EXERCISE DETAILS
Your answer must repeat all of the entries word for word, without any images.

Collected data

^^^^^^^^^^^^^^^^

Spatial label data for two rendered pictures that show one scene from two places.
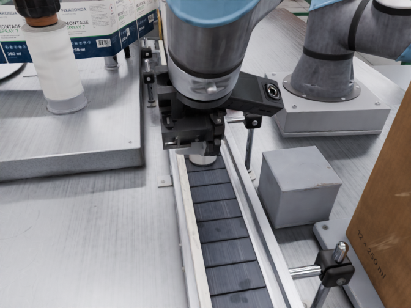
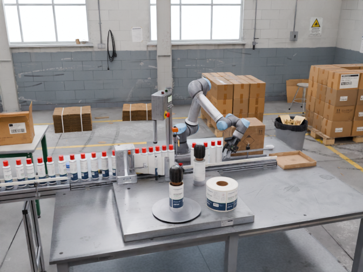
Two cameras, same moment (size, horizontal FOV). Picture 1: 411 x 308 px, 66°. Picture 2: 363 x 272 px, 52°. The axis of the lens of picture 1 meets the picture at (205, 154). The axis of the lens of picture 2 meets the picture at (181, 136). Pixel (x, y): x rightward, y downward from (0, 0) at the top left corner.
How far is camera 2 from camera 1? 304 cm
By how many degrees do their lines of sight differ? 82
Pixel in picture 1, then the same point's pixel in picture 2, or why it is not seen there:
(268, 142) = not seen: hidden behind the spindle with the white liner
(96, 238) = (240, 178)
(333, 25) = (187, 133)
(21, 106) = (202, 190)
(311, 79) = (186, 148)
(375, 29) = (193, 129)
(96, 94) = (190, 180)
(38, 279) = (251, 181)
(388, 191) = not seen: hidden behind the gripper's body
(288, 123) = not seen: hidden behind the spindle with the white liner
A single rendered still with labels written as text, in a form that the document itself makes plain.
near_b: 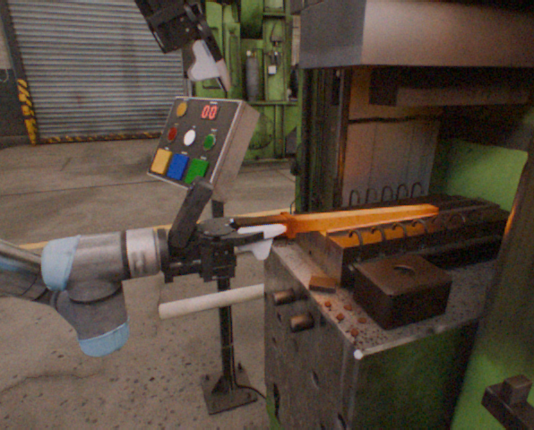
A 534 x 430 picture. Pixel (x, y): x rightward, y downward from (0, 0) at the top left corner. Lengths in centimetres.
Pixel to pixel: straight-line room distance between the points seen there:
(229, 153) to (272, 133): 457
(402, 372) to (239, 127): 70
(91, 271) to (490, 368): 58
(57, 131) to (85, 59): 159
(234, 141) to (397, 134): 42
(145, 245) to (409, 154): 69
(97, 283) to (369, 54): 49
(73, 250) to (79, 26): 803
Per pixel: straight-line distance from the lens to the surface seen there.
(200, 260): 56
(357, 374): 52
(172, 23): 63
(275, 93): 553
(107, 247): 53
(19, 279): 65
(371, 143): 88
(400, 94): 61
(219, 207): 116
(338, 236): 62
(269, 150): 556
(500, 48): 69
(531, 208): 52
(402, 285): 53
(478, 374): 65
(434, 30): 60
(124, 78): 840
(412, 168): 98
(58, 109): 854
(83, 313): 58
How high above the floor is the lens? 125
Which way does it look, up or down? 22 degrees down
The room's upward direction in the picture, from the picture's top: straight up

^^^^^^^^^^^^^^^^

FINISHED EXERCISE
Spatial label data for two rendered pictures that show one scene from two places.
Two cameras, same moment (size, horizontal FOV). Picture 1: 411 x 308 px, 66°. Picture 2: 363 x 272 px, 52°. The axis of the lens of picture 1 meets the picture at (205, 154). The axis of the lens of picture 2 meets the picture at (181, 136). Pixel (x, y): x rightward, y downward from (0, 0) at the top left corner.
How far is camera 2 from camera 1? 304 cm
By how many degrees do their lines of sight differ? 82
Pixel in picture 1, then the same point's pixel in picture 2, or why it is not seen there:
(268, 142) = not seen: hidden behind the spindle with the white liner
(96, 238) = (240, 178)
(333, 25) = (187, 133)
(21, 106) = (202, 190)
(311, 79) = (186, 148)
(375, 29) = (193, 129)
(96, 94) = (190, 180)
(38, 279) = (251, 181)
(388, 191) = not seen: hidden behind the gripper's body
(288, 123) = not seen: hidden behind the spindle with the white liner
A single rendered still with labels written as text, in a form that the document itself makes plain.
near_b: 
A 534 x 430 picture. Pixel (x, y): x rightward, y downward from (0, 0) at the top left corner. Lengths in centimetres.
Pixel to pixel: straight-line room distance between the points seen there:
(229, 153) to (272, 133): 457
(402, 372) to (239, 127): 70
(91, 271) to (490, 368): 58
(57, 131) to (85, 59): 159
(234, 141) to (397, 134): 42
(145, 245) to (409, 154): 69
(97, 283) to (369, 54): 49
(73, 250) to (79, 26): 803
Per pixel: straight-line distance from the lens to the surface seen there.
(200, 260): 56
(357, 374): 52
(172, 23): 63
(275, 93): 553
(107, 247): 53
(19, 279): 65
(371, 143): 88
(400, 94): 61
(219, 207): 116
(338, 236): 62
(269, 150): 556
(500, 48): 69
(531, 208): 52
(402, 285): 53
(478, 374): 65
(434, 30): 60
(124, 78): 840
(412, 168): 98
(58, 109): 854
(83, 313): 58
How high above the floor is the lens? 125
Which way does it look, up or down? 22 degrees down
The room's upward direction in the picture, from the picture's top: straight up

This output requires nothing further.